[Recorded data]
::::
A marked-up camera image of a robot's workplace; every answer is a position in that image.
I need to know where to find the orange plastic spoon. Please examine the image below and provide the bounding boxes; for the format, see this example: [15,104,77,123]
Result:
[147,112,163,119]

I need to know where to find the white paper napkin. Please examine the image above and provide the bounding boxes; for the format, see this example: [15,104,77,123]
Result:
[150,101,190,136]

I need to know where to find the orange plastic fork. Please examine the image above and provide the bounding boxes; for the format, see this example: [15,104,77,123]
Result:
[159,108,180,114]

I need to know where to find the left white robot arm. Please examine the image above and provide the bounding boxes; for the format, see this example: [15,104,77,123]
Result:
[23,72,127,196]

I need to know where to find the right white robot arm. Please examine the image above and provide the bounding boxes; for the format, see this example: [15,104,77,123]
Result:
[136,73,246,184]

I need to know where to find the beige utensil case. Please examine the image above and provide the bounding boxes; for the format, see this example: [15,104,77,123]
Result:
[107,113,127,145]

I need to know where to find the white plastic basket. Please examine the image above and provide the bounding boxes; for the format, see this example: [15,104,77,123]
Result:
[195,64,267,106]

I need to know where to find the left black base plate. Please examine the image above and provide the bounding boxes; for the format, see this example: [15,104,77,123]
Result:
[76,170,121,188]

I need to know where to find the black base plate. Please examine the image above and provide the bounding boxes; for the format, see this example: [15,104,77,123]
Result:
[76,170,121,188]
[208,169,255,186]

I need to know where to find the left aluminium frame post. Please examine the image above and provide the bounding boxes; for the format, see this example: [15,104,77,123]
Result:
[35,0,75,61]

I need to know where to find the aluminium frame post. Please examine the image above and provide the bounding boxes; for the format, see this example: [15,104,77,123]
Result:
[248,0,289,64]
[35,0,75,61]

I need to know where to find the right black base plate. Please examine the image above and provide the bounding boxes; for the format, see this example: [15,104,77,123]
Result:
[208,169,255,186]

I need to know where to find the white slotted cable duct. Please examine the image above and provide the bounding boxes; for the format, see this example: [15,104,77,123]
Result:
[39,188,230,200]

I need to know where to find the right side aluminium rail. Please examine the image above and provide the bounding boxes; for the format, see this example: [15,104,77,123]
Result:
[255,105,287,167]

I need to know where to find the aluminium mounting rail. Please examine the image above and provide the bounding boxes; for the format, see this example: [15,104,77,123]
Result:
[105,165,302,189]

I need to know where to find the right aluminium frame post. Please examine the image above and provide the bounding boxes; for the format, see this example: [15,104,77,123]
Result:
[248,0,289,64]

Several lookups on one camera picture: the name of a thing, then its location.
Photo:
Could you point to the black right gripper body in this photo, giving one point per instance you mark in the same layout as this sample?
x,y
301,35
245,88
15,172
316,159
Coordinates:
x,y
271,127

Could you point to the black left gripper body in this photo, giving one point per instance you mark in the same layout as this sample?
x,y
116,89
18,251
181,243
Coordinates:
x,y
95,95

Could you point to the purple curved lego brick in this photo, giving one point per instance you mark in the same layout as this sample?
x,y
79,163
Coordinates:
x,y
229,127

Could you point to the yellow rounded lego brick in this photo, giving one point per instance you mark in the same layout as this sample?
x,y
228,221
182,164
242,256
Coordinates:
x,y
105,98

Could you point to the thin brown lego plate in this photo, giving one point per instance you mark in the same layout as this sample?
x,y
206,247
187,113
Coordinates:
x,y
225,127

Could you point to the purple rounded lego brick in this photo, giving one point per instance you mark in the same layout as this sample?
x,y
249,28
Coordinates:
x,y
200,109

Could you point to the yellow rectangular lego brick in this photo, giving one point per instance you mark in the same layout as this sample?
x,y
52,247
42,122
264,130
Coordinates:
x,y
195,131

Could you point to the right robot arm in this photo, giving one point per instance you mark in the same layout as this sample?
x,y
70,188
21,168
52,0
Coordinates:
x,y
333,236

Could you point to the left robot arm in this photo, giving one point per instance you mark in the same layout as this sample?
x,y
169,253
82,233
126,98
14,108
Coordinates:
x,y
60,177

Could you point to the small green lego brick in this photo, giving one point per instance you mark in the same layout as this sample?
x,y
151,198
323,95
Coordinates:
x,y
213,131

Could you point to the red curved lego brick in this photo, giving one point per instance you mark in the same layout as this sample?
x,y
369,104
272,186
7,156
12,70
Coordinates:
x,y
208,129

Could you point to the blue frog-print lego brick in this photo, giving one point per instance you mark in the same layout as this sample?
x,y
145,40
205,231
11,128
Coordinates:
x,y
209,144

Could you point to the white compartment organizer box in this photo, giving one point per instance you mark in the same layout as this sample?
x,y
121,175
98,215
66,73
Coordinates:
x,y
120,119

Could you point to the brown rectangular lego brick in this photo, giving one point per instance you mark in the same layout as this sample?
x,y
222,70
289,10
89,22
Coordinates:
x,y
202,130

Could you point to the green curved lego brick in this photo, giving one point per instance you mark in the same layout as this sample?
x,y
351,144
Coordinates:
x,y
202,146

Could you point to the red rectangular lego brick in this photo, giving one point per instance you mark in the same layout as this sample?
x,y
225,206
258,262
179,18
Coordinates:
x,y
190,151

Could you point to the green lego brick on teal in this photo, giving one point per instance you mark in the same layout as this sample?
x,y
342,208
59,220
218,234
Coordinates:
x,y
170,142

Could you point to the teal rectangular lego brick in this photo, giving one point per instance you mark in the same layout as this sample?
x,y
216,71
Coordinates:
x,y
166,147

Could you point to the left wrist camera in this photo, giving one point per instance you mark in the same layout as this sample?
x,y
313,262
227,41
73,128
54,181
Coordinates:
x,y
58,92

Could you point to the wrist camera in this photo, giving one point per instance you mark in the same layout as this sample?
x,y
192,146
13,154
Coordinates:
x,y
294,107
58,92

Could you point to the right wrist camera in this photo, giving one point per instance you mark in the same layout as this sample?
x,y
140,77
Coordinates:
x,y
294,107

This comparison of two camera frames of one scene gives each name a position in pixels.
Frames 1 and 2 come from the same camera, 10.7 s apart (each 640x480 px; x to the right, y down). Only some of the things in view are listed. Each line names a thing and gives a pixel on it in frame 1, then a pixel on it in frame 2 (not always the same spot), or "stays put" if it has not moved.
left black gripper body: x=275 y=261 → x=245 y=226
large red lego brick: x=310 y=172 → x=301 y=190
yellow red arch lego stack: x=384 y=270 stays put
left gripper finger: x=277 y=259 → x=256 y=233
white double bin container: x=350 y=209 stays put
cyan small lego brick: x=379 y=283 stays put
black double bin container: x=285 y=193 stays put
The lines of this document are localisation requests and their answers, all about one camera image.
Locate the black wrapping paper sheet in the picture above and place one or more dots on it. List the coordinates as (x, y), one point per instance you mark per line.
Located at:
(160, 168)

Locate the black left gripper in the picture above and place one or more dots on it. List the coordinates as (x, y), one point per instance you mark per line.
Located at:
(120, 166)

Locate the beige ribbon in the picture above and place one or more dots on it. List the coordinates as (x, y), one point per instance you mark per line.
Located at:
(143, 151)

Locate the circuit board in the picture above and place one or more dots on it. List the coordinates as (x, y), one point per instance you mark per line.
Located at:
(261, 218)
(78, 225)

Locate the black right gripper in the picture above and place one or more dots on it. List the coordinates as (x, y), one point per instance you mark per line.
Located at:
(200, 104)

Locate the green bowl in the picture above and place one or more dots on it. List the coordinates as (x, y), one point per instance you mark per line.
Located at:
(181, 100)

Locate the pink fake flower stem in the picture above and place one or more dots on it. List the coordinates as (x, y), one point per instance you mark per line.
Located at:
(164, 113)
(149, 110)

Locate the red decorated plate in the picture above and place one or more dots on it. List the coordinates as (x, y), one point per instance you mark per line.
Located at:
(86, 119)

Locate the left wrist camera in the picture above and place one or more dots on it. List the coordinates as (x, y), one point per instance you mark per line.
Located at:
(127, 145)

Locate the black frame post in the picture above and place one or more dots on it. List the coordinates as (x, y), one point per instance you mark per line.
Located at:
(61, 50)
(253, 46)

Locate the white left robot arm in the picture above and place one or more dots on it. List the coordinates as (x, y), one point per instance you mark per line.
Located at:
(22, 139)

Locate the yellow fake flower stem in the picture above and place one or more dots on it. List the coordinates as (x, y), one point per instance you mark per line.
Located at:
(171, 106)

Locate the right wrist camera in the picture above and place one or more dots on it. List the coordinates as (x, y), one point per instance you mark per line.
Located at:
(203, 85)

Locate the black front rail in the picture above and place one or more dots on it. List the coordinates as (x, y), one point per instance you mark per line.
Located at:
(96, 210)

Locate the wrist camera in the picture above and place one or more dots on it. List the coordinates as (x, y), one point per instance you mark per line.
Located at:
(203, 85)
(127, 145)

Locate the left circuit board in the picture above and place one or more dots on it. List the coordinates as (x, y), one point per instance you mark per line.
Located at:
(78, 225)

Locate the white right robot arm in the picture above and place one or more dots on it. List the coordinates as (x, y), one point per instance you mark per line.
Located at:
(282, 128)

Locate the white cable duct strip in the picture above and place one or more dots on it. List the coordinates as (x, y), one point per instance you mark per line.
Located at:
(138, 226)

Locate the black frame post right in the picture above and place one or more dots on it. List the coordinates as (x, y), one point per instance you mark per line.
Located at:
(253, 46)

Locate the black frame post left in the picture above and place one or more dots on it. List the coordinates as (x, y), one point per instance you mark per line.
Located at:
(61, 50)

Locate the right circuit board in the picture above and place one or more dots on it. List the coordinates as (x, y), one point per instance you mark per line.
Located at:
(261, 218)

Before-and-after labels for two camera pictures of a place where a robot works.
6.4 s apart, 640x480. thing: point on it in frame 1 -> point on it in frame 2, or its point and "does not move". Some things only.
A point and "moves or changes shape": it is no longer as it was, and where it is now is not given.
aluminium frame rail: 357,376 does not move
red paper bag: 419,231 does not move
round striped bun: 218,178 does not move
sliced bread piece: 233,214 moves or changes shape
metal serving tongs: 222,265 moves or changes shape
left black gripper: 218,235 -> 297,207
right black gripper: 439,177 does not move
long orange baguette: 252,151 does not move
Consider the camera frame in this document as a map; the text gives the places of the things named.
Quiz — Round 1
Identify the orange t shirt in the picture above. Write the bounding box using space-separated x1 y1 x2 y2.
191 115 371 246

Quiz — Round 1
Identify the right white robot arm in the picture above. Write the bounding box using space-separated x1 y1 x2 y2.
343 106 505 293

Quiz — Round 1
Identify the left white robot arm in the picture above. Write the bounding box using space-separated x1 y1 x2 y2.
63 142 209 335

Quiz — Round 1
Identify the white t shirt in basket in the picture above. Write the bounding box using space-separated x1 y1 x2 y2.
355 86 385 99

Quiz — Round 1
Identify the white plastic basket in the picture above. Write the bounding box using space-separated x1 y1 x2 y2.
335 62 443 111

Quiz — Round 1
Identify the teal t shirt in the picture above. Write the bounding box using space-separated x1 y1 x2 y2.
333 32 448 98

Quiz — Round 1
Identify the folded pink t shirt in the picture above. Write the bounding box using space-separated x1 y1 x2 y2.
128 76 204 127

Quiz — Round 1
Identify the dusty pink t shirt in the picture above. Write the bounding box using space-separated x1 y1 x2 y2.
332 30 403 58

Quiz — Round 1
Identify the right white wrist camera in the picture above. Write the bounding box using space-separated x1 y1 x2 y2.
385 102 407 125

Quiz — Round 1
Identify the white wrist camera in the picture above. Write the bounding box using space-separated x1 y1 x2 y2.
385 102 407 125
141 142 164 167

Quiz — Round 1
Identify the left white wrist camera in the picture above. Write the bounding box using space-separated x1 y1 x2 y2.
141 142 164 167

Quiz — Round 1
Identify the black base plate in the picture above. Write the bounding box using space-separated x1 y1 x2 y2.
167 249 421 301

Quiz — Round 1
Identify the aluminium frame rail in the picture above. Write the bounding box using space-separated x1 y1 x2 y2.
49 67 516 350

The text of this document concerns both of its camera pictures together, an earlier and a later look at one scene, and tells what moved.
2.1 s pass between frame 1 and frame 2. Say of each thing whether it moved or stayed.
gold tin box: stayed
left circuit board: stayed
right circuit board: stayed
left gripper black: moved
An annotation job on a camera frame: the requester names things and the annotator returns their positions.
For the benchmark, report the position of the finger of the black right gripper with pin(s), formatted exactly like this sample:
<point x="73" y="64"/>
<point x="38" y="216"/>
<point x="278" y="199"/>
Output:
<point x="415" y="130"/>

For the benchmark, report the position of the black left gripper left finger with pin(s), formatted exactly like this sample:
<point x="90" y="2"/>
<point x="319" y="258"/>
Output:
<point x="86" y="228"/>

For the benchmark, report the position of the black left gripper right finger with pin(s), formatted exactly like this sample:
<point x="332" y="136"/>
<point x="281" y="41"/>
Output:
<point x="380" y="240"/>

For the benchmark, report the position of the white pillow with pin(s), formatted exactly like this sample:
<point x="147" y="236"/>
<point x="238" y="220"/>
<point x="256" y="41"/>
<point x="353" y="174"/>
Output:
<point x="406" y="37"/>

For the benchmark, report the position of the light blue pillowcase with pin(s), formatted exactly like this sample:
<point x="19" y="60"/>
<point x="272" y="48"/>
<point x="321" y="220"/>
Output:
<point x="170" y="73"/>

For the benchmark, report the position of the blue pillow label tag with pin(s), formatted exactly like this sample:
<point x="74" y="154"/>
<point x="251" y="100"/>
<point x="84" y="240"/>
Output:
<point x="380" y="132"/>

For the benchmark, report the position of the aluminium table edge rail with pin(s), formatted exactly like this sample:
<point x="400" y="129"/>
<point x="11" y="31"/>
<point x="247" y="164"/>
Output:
::::
> **Problem description**
Within the data above, filter for lines containing the word "flower" and copy each one.

> **Written response**
Locate the pink fake flower stem in the picture above and place one or more dots on it. List the coordinates as (x, y), one point per instance you mark per line.
Locate the yellow fake flower stem in the picture above and place one or more dots on it. List the coordinates as (x, y), one point per instance you mark per line.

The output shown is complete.